盲導犬はスーパードッグではない

2016年10月6日

 すでにご存じのとおり、去る8月15日に地下鉄銀座線の青山1丁目駅で盲導犬を使用してホームを移動していた視覚障害者が誤って線路に転落し、入線してきた電車にはねられて死亡するという痛ましい事故が起こりました。

 これまでも白杖を使用して単独歩行をしていた視覚所障害者がホームから線路に転落する事故は多発していましたし、私自身もかつて転落したことがあります。

 しかし、私は盲導犬を使用していればそのような事故は起こらないものと思っていました。それは私の錯覚であり、これまでにも十数人が盲導犬を使用していて転落したことがあるそうです。とても、ショックでした。

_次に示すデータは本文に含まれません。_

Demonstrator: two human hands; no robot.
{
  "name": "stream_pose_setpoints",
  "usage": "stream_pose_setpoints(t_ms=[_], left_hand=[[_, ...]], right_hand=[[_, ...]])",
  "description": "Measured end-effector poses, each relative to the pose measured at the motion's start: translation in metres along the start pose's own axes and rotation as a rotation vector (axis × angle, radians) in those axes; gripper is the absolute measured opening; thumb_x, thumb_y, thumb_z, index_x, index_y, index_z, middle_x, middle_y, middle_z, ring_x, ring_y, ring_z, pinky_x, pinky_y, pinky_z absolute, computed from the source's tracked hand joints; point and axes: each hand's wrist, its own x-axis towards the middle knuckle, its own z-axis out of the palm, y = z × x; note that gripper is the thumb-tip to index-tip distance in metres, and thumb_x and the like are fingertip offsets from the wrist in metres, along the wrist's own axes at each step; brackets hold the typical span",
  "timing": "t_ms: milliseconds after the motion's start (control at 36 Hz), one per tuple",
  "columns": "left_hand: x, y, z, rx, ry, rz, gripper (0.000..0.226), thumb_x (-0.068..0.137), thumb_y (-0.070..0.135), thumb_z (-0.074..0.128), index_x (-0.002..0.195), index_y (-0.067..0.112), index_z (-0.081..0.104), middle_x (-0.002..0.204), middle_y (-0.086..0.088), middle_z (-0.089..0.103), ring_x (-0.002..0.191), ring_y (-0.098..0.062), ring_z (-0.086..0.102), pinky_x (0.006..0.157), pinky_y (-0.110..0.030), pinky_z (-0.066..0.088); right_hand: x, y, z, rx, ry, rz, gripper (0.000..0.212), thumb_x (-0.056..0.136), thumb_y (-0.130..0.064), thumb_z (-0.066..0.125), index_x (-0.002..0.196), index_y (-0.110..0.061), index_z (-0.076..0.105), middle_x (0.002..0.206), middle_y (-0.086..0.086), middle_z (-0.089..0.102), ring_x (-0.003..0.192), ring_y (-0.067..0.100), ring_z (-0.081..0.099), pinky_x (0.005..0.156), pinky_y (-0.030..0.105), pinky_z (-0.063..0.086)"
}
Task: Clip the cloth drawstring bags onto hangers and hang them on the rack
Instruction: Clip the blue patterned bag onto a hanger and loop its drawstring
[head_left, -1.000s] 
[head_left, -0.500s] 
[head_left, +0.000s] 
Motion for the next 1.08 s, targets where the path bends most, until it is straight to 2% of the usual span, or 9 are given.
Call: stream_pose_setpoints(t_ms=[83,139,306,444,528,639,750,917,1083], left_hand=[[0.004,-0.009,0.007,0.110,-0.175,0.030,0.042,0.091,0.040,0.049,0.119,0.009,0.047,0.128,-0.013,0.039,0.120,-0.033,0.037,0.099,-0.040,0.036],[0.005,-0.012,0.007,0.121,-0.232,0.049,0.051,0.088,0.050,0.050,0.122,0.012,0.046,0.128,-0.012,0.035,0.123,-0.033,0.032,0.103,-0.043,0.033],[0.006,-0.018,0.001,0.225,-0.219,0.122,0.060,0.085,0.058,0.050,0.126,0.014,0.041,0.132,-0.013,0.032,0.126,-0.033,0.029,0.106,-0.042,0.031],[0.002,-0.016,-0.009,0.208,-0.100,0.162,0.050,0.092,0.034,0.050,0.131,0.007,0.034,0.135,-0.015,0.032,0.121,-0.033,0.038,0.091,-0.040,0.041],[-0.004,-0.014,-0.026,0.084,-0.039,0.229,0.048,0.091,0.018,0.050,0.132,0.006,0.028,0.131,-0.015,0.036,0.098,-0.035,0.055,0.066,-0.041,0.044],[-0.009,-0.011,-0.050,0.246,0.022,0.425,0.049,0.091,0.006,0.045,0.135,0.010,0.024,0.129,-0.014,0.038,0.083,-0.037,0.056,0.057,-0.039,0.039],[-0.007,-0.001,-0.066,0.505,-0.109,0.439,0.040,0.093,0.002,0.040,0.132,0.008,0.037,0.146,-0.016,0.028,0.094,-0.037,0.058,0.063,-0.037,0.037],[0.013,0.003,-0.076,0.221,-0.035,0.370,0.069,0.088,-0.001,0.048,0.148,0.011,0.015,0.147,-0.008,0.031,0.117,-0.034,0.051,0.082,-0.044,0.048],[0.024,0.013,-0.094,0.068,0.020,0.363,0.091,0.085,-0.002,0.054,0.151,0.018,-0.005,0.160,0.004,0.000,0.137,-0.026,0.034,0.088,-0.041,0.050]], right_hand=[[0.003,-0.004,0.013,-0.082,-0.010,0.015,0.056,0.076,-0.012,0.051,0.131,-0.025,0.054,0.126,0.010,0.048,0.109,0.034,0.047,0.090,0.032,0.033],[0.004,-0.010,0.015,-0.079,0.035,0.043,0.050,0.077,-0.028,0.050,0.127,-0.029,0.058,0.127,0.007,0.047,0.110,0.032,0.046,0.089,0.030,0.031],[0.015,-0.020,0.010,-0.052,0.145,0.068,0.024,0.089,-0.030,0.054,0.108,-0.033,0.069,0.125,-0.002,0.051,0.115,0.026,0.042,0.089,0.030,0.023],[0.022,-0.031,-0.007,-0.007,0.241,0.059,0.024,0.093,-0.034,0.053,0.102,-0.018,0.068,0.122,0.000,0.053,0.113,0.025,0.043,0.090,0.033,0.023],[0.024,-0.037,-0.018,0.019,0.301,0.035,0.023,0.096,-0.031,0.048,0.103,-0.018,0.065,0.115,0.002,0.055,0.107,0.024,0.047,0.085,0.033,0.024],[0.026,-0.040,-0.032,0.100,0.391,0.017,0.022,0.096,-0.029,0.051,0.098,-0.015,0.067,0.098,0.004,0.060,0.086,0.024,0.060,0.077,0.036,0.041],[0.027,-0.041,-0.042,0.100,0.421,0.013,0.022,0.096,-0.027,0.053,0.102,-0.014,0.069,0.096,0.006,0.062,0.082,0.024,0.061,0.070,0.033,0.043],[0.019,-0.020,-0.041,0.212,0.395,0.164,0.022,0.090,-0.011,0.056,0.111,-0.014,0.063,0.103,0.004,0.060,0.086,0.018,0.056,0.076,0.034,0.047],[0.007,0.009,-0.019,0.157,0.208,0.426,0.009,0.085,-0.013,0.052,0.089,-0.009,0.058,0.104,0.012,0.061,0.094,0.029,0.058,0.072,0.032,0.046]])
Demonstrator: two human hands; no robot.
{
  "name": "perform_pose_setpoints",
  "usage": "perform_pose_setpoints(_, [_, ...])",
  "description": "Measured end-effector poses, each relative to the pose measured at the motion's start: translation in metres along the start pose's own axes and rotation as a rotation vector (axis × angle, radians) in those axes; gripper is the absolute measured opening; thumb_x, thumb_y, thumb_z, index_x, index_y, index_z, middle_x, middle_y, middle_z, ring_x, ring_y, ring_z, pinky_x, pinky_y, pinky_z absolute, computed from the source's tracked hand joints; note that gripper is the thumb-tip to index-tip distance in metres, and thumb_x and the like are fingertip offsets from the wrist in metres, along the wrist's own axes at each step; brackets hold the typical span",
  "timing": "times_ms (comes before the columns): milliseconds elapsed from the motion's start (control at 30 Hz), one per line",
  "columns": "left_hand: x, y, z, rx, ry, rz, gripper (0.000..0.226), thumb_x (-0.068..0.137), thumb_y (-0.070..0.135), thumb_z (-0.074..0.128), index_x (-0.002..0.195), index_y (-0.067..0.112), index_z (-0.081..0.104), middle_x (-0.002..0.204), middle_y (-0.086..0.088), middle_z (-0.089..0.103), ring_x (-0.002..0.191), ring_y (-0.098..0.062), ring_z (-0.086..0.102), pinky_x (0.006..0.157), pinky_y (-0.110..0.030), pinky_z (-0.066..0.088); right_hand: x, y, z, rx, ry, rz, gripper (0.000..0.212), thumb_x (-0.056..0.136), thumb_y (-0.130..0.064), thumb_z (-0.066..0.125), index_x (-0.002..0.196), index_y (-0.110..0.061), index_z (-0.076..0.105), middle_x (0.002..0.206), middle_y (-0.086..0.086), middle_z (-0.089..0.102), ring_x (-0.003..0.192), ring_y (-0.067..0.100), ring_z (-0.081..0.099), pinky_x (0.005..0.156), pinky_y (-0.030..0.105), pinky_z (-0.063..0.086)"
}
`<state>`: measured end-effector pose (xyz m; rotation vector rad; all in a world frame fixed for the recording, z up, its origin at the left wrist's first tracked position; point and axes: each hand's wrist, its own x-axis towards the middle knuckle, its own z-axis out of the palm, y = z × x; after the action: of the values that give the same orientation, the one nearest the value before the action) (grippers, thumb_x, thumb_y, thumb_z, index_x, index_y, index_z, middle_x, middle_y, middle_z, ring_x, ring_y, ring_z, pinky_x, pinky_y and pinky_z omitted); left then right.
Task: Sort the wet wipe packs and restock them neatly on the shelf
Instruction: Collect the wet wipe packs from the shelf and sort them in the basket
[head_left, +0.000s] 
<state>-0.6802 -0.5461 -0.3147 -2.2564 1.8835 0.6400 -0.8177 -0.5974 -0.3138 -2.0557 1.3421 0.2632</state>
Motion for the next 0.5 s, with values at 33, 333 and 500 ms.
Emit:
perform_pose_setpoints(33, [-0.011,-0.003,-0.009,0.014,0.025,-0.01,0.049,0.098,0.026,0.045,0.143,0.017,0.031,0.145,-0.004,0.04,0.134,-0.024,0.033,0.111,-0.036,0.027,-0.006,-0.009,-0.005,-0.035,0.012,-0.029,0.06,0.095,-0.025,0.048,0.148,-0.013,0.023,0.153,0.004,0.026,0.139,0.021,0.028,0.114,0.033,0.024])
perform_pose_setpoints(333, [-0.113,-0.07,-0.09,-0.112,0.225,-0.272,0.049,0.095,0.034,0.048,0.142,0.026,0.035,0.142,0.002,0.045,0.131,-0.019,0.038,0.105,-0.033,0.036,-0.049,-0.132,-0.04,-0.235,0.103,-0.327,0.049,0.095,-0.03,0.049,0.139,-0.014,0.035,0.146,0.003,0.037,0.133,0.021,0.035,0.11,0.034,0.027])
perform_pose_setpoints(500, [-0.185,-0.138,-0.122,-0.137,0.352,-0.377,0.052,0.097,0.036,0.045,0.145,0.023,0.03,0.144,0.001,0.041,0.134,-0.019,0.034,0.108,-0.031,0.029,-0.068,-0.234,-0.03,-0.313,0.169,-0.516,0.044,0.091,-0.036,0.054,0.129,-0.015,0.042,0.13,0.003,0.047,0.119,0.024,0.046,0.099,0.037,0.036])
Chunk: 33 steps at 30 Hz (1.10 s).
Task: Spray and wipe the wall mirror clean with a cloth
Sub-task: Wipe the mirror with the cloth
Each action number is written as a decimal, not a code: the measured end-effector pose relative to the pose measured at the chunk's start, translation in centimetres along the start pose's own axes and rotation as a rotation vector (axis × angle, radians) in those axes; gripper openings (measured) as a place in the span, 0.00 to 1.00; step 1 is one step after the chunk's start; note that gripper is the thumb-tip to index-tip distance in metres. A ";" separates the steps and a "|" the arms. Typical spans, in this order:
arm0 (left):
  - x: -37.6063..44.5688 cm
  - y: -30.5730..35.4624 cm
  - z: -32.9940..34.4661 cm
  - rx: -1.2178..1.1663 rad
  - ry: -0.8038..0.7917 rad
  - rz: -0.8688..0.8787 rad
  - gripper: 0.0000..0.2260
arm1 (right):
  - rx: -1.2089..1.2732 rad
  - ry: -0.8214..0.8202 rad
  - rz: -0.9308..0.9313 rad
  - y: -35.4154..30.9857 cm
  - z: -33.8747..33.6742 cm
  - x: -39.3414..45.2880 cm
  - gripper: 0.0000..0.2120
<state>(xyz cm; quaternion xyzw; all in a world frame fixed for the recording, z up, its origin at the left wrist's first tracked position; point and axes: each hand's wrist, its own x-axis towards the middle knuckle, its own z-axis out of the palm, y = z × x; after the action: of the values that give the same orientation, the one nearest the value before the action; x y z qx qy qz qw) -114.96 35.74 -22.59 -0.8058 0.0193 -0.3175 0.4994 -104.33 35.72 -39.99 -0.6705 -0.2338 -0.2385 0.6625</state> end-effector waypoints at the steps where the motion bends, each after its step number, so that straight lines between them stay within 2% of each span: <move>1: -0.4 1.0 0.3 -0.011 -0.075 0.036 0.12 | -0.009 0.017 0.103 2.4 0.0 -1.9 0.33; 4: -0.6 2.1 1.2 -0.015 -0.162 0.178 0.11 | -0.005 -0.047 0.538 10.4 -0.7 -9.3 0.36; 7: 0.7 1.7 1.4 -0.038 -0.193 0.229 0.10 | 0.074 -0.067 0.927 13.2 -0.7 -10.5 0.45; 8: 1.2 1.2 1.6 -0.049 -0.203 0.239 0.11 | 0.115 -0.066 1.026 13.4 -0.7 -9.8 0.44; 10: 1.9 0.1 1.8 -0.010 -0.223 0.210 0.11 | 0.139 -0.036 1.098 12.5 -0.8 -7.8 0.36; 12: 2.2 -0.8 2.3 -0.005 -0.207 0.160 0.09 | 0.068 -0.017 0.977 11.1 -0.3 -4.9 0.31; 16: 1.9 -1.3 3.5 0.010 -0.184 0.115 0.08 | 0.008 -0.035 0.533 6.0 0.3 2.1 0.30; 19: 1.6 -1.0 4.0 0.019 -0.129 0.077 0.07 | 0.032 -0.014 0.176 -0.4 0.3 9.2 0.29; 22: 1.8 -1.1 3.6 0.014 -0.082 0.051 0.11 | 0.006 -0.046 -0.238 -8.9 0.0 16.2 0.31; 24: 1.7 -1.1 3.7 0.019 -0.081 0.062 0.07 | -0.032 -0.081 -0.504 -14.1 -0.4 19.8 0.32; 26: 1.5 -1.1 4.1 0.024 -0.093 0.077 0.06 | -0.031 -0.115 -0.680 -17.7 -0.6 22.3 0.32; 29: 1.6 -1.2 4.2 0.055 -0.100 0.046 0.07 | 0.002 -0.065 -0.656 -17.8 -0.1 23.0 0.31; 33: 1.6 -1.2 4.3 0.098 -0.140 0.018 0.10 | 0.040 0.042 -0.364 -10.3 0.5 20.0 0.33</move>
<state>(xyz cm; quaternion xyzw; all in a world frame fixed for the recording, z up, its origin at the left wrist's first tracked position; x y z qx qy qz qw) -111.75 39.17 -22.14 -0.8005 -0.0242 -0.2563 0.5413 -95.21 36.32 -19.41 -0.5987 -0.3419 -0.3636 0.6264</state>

 日盲連ではこうした事故を繰り返さないために、盲導犬訓練所の方や歩行訓練士、そして盲導犬使用者の会の人たちにお集まりいただき、問題点を整理するとともに、今後の取り組みについて意見交換を開始しました。その際、盲導犬使用者の会の代表者から「盲導犬はスーパードッグではありません」と言われ、「なるほど、そのとおりだ」と実感しました。

 結局のところ、私たちは単独歩行しているときが一番危険性が高いことは間違いありませんが、盲導犬を使用していても、絶対に安全だとは言えないということを肝に銘じて対策を講じなければならないということであり、社会に対してそのことを訴えていかなければなりません。そうであったとしても、盲導犬は視覚障害者にとってすばらしい補助手段であることに変わりはありません。